What is the number of lines in these records with "things" in them? Answer with that number only.
——
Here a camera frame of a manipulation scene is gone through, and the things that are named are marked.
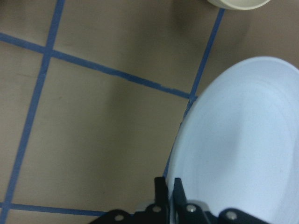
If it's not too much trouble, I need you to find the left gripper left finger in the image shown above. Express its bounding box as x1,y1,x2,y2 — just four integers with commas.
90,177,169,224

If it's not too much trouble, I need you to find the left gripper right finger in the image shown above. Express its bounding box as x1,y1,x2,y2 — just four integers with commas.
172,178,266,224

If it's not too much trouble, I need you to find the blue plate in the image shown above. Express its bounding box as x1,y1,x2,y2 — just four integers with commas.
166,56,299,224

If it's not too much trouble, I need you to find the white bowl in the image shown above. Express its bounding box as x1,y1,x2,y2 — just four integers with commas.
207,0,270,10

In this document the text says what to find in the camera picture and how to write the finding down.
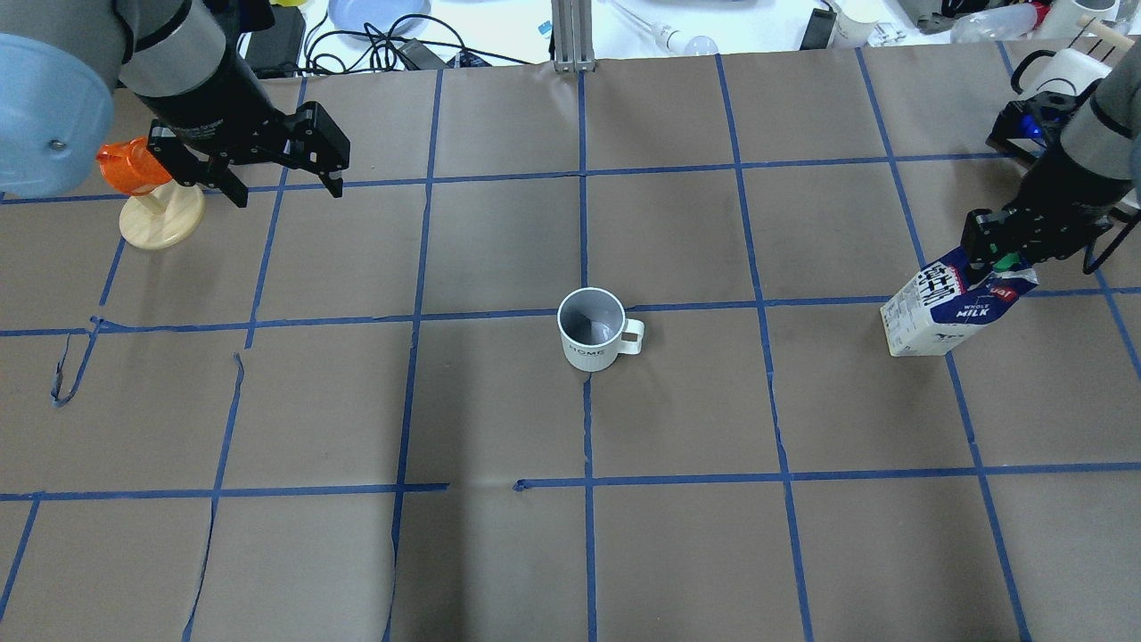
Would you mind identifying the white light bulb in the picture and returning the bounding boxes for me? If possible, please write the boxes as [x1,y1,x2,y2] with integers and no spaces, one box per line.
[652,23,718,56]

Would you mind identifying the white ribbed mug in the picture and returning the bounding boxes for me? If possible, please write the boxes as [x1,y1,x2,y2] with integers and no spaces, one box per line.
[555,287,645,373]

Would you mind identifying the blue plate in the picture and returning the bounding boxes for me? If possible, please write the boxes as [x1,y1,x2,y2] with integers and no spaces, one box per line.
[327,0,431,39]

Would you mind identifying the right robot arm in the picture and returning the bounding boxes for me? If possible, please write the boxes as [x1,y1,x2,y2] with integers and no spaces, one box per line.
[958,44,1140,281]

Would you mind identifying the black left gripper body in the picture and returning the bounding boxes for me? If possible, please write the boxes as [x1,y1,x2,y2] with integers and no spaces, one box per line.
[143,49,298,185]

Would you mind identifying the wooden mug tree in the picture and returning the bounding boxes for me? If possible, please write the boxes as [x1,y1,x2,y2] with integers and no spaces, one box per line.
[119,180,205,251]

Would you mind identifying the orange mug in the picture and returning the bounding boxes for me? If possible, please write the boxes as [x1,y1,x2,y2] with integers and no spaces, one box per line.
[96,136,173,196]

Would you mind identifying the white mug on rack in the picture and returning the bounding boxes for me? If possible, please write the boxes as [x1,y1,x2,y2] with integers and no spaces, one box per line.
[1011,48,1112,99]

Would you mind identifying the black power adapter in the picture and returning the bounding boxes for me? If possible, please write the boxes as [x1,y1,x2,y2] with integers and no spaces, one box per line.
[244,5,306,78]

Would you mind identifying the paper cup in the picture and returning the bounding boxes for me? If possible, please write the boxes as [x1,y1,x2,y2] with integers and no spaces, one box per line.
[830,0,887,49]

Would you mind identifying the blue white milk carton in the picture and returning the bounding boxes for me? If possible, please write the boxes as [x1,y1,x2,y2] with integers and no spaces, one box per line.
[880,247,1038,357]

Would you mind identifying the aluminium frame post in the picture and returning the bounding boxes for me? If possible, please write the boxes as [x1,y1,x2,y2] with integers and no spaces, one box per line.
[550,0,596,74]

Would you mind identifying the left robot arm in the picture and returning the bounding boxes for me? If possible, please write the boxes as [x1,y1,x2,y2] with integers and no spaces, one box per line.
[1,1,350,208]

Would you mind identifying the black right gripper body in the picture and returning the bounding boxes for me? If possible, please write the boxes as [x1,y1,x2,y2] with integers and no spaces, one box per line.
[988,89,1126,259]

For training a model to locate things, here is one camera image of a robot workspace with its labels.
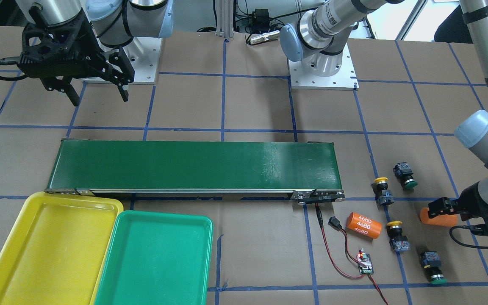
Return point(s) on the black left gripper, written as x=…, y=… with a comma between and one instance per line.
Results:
——
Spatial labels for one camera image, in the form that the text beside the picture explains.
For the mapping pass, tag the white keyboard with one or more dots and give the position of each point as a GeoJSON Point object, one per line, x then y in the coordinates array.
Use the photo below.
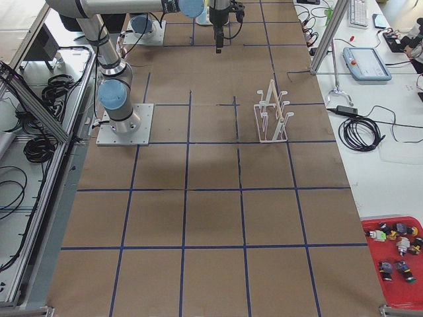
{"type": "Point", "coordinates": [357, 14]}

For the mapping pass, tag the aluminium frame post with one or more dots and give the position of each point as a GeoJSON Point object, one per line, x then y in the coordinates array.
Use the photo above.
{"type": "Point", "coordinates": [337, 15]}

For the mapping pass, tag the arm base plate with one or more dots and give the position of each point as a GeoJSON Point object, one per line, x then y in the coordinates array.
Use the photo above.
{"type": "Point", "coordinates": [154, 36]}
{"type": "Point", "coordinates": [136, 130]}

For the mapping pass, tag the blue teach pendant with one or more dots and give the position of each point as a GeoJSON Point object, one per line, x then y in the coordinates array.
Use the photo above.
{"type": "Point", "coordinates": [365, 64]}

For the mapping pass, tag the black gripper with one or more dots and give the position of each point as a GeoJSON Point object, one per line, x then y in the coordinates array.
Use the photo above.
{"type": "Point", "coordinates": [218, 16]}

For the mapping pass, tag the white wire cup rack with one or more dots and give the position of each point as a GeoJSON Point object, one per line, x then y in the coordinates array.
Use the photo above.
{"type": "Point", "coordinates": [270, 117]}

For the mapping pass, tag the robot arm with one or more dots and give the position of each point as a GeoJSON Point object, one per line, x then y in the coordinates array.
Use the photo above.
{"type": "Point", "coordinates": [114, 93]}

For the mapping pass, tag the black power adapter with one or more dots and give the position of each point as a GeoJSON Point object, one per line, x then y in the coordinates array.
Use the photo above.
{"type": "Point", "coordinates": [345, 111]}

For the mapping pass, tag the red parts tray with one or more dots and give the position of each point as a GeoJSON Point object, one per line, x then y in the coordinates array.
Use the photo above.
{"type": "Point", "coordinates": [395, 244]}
——
== Solution to this problem ==
2